Prendo appunti sparsi dalla rete con il blocco note di google. Ogni tanto gli do un’occhiata e vengono fuori cose che avevo tralasciato. Una di particoalre interesse è questo esperimento di wiki legge.

Vuoi fare (collaborativamente) una legge?

Basta mettere la bozza del testo della legge su di un Wiki, a disposizione di chiunque voglia contribuire, aggiungere, togliere – e vedere l’effetto che fa. L’idea ha senso soprattutto se il testo di legge inerisce da vicino alle tematiche della società digitale. Come nel caso della bozza del testo di legge sul diritto d’autore messo su un Wiki dal Comitato consultivo permanente per il diritto d’autore in collaborazione con i tipi di Frontiere Digitali. Dal 14 al 20 novembre quindi chiunque ha potuto emendare la bozza di testo della legge su cui ora sta lavorando le Commissione insediata presso il Ministero dei Beni culturali.Dell’iniziativa poco si è parlato in Rete (anche forse per i tempi molto stretti).Ma è un esperimento che merita di essere raccontato

SpinDoc | Il wiki su diritto d’autore. Quando la legge incontra la Rete.

Ecco un altro esempio di come i wiki  stiano diventando una piattaforma sempre più matura e adatta ad un uso estensivo per la collaboraizone on line. Il dibattito sull’Enterprise 2.0 e su come le tecnologie e gli standard in uso  per applicazioni “consumer” ed i social network possano avere un ruolo in azienda è sempre più aperto.

Si possono usare i wiki, del.icio.us, i blogs in azienda?.

Per quanto ci riguarda la risposta è ovvia: si.

Per farsi un’idea dei diversi punti di vista  c’è un bel post di Ross Mayfield che interviene in una diatriba tra Robert Scoble e Michael Krigsman un editorialista di zdnet.

Il punto sollevato da Scoble e ripreso da Mayfield  è semplice: il software enterprise non è user friendly perchè il processo di procurement non coinvolge gli utenti.
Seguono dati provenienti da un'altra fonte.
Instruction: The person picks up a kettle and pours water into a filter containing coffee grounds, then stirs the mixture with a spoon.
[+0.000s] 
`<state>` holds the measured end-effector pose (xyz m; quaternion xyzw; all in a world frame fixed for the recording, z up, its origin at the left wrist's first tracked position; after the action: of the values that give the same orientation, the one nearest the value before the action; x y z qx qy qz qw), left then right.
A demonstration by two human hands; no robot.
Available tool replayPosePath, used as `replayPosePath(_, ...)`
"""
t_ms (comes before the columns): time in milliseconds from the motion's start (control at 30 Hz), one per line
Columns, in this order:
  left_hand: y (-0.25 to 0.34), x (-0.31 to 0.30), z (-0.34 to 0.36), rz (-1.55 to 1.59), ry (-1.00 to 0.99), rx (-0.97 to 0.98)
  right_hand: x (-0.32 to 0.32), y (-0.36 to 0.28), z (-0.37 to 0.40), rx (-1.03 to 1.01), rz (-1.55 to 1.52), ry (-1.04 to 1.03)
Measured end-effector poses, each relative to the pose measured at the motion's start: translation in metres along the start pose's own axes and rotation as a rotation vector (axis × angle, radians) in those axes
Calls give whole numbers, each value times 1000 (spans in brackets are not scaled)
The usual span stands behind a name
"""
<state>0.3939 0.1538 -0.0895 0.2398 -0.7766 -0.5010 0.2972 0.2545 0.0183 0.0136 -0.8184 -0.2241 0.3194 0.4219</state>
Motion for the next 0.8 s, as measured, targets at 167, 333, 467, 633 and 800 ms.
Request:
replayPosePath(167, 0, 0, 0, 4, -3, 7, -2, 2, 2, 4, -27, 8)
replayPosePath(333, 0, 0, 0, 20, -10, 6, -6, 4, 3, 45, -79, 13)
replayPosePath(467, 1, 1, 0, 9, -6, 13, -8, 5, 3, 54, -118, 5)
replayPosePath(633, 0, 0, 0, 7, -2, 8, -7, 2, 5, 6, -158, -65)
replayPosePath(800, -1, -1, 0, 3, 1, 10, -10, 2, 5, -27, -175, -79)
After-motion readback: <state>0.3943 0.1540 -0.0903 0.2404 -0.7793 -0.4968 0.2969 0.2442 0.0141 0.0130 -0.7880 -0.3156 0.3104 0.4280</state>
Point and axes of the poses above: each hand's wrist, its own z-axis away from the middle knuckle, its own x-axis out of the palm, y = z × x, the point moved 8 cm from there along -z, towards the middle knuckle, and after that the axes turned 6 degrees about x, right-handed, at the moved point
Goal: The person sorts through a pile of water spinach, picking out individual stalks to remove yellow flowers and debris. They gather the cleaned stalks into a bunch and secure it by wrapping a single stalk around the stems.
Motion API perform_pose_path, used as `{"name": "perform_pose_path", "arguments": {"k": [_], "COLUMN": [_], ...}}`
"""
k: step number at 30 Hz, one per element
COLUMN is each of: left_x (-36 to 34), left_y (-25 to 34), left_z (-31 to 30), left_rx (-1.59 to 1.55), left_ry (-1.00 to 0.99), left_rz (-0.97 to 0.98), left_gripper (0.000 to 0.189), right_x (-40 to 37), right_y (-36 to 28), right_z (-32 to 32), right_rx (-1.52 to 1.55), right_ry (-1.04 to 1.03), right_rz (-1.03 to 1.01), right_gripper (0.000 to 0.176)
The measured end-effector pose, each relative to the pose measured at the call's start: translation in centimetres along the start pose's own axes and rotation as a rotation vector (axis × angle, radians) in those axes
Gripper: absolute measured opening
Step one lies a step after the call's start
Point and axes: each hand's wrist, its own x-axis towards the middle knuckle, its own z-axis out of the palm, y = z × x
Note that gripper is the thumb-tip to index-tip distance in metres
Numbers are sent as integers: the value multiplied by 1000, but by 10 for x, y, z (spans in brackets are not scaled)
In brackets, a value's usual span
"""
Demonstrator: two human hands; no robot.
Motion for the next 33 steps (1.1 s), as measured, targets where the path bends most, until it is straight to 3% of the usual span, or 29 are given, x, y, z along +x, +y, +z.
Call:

What works against doing better is how institutional procurement will always demand direct relationship and mass customization.  Whereas consumers need less customization (nare I say fads) and are served at a high volume, where intimacy is achieved through brands.

We’re experimenting at the margin with new models such as SaaS and Open Source, which needs to appeal to people instead of institutional procurement.  It may be the first way into an institutional sale, and it does have different demands.  But the inherent lack of focus for a vendor, between consumers who happen to work in enterprises and the institutions that bind them, is great. 

L’obiezione che il software enterprise ha delle altre priorità prime fra tutte la sicurezza è capziosa. Usabilità e sicurezza non sono in contrasto, anzi.

La tendenza comunque è in atto. Il software ed il suo utilizzo vanno mutando nelle nuove generazioni di utenti in azienda. Passa il tempo e davanti ai monitor si trovano sempre più persone per cui il computer è un mezzo fondamentale della propria vita non solo professionale, un pubblico che ha i numeri per chiedere a chi poduce il software di adeguarsi e  non viceversa.

Lo sto sperimentando in questi giorni io alla Sapienza. Stiamo facendo un esperimento con google docs e  i feedback sono positivi.